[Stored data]
################
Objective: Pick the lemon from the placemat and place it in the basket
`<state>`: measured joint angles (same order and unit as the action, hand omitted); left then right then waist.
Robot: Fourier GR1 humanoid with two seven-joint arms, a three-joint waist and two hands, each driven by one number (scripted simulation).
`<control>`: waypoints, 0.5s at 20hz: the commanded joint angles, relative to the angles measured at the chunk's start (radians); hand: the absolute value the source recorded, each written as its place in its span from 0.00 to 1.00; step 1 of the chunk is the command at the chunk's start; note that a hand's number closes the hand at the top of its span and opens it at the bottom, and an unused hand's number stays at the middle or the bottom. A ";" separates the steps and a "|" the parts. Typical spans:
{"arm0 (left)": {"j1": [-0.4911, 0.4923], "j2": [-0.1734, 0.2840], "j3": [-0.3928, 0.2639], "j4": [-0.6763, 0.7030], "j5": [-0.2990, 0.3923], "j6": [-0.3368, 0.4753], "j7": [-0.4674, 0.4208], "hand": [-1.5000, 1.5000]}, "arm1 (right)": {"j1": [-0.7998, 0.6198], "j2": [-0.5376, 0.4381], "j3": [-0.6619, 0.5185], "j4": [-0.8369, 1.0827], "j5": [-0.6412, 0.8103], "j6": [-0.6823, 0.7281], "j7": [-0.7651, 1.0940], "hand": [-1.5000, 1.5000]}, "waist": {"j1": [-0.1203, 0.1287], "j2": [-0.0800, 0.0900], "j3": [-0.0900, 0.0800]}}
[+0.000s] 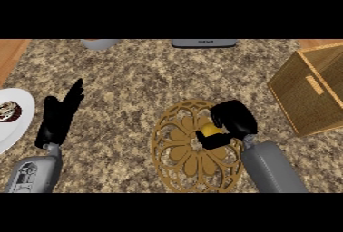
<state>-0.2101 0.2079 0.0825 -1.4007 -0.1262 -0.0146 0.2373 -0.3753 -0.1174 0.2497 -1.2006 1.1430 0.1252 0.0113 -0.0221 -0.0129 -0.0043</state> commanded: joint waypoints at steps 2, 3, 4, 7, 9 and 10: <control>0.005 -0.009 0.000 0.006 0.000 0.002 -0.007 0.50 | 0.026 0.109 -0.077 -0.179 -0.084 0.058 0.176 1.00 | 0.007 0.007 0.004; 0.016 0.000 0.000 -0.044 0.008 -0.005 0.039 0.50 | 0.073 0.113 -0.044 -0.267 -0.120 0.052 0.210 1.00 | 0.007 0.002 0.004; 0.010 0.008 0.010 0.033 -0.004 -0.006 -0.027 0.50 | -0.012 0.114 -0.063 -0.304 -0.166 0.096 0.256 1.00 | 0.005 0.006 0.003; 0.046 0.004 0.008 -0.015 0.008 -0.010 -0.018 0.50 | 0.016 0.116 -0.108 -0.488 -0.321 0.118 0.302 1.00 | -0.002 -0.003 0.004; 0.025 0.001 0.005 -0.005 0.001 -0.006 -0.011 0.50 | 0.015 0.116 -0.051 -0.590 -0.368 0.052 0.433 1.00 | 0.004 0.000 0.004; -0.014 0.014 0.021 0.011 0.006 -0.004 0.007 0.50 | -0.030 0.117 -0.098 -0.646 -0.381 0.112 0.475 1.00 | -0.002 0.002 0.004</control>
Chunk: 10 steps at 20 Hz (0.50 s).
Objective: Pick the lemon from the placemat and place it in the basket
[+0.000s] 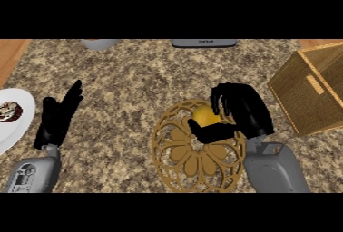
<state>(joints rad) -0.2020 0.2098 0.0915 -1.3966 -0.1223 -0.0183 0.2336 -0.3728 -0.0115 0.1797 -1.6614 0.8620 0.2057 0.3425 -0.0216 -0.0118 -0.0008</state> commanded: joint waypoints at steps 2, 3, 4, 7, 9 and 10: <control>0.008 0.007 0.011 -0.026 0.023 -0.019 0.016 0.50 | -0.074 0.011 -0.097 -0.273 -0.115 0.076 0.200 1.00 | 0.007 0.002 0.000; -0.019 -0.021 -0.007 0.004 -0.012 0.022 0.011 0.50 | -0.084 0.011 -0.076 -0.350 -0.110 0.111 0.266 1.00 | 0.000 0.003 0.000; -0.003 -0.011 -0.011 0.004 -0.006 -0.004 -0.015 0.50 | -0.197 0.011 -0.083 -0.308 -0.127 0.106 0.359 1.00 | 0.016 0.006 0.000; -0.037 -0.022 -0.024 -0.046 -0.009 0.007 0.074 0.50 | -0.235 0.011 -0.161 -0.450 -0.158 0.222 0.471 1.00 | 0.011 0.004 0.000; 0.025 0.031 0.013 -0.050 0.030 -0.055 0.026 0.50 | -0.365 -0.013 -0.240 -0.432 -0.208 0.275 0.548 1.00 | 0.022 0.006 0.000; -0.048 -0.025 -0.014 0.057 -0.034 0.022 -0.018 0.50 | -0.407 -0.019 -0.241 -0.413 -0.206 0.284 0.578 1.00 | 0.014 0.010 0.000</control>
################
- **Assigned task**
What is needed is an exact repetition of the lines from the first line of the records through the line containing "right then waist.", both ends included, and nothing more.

- **Written solution**
Objective: Pick the lemon from the placemat and place it in the basket
`<state>`: measured joint angles (same order and unit as the action, hand omitted); left then right then waist.

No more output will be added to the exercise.